Re: Translation of init scripts
On Tue, Jul 13, 1999 at 11:44:12AM -0700, Joey Hess wrote:
>
> This ties in with my reaction. Look at the init scripts today. We have this
> start-stop-daemon program, which can output things when it does its work.
> It's basically an abstaction layer. We consitently use it. And yet we tell
> it not to output anything, and each and every init script hand-rolls its
> own output.
>
> Does this strike anyone else as a truely bad design?
Uh, as the author of the translation proposal I have to
wholeheartly agree :-)
> - Make start-stop-daemon comply with the policy of what an init script should
> output. This may require that its interface be modified some. For example,
> we will have to pass a description of the daemon being started in to it.
Not hard to do.
> - Internationalize start-stop-daemon. So the "Starting", "Stopping", etc
> messages get translated.
Fine.
> - Internationalize each init script so the text that is passed into
> start-stop-daemon ("foo bar server", "time waster", "portmap daemon", etc)

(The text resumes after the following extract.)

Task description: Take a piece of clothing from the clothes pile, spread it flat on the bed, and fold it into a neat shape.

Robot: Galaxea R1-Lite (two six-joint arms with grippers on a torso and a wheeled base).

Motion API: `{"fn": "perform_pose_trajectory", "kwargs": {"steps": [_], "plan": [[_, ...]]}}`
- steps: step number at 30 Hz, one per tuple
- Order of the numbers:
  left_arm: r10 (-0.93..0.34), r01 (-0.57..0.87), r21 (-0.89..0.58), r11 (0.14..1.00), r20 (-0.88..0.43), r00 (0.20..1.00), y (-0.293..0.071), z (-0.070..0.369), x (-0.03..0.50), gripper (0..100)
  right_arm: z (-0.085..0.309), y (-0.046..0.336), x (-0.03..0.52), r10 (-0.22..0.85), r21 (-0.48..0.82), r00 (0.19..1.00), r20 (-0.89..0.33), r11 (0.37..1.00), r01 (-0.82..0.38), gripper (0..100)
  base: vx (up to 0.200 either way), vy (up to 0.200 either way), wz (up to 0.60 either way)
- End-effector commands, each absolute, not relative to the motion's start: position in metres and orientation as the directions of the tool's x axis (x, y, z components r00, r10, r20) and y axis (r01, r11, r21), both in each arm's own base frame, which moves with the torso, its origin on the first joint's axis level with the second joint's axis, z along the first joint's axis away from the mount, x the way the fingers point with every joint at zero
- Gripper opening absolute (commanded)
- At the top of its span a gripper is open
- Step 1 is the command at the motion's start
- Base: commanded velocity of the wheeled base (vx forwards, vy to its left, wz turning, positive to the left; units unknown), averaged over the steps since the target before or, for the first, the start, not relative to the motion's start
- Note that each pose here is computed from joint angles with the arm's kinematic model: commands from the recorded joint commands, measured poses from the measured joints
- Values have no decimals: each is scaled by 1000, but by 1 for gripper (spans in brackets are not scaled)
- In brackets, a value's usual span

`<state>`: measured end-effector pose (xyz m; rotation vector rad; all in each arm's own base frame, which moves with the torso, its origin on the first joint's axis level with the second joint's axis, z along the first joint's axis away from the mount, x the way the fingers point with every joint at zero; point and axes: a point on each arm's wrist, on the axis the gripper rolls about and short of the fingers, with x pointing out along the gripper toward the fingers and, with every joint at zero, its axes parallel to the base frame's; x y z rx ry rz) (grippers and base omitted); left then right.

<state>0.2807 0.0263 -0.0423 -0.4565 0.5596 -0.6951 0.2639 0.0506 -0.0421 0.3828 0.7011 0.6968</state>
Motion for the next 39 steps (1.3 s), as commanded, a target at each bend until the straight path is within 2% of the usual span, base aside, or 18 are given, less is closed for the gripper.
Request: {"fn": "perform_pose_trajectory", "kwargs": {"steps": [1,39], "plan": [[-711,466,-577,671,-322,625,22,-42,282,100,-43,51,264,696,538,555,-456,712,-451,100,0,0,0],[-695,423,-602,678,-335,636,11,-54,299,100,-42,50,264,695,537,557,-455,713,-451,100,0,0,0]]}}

> can be translated. Use Lalo's proposal to do this.
If we already got to this point, I guess it would be easier to
have these strings in start-stop-daemon's own potfile - or at
least, translated by start-stop-daemon. It isn't hard for it to
open another potfile (it's a "text domain" from the POV of a C
program), translate one string, then get back to its own domain.
This also relieves us from the weight of "what is supposed to be
translated and what isn't"; it will translate internal stuff
("Starting %s: %s", "Reloading %s configuration files", etc)
_and_ the "--description" string, period.